Can we say farewell to monitoring minimal residual disease in acute promyelocytic leukaemia?
Grimwade D., Jovanovic JV., Hills RK.
Molecularly targeted therapies have transformed the management of PML-RARA+ acute promyelocytic leukaemia (APL), with survival rates now exceeding 80% in clinical trials. This raises questions about the relevance of post-remission monitoring for PML-RARA transcripts, which has been widely used to predict relapse, guiding early intervention to prevent disease progression and the inherent risk of fatal bleeding. Given the treatability of haematological relapse, survival benefits would only be seen if monitoring could identify patients who could be salvaged if treated early but not later on, although it could be argued that early deployment of arsenic trioxide (ATO) can avoid inducing hyperleucocytosis and the associated differentiation syndrome, which frequently complicate treatment of frank relapse.
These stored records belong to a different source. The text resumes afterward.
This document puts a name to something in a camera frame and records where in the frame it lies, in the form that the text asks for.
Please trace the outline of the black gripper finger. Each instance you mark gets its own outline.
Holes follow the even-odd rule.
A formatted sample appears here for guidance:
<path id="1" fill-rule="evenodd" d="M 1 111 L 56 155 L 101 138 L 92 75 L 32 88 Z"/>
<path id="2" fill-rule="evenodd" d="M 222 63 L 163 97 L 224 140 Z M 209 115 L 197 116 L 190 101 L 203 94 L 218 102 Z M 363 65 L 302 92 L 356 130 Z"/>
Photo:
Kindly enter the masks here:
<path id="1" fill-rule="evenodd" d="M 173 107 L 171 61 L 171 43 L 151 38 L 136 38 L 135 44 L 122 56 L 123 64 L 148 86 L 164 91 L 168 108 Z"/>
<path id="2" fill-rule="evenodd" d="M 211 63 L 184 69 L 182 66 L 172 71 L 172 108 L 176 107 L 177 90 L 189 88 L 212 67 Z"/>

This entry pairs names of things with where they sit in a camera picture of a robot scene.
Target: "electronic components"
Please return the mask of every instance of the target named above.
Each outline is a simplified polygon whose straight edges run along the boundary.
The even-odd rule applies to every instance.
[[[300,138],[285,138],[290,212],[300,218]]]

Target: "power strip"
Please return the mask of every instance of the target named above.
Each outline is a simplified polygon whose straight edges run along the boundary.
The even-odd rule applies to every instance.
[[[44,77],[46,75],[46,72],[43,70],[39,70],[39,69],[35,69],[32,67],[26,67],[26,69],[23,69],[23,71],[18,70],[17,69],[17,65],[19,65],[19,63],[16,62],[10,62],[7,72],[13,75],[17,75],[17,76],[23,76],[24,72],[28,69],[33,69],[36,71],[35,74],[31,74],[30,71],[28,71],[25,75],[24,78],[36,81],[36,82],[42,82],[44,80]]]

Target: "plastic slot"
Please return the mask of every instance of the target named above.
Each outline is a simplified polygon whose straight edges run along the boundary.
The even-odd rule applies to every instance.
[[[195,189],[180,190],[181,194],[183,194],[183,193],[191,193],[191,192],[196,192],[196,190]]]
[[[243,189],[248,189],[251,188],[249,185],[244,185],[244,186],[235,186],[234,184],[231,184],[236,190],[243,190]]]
However, given the low rates of relapse now observed in patients presenting with standard risk disease (i.e. presenting WBC<10×10(9)/l) who achieve early molecular remission, subsequent sequential minimal residual disease (MRD) monitoring confers only a marginal benefit, so could be avoided in this group. However, sequential MRD monitoring may still be of value in patients with high risk APL, although evidence tends to come from historically controlled studies. Therefore, there may remain a role for MRD monitoring in the most clinically challenging subsets of APL, but the continuing debate highlights the need for robust evidence in developing a more individualized approach to management of other subtypes of acute leukaemia.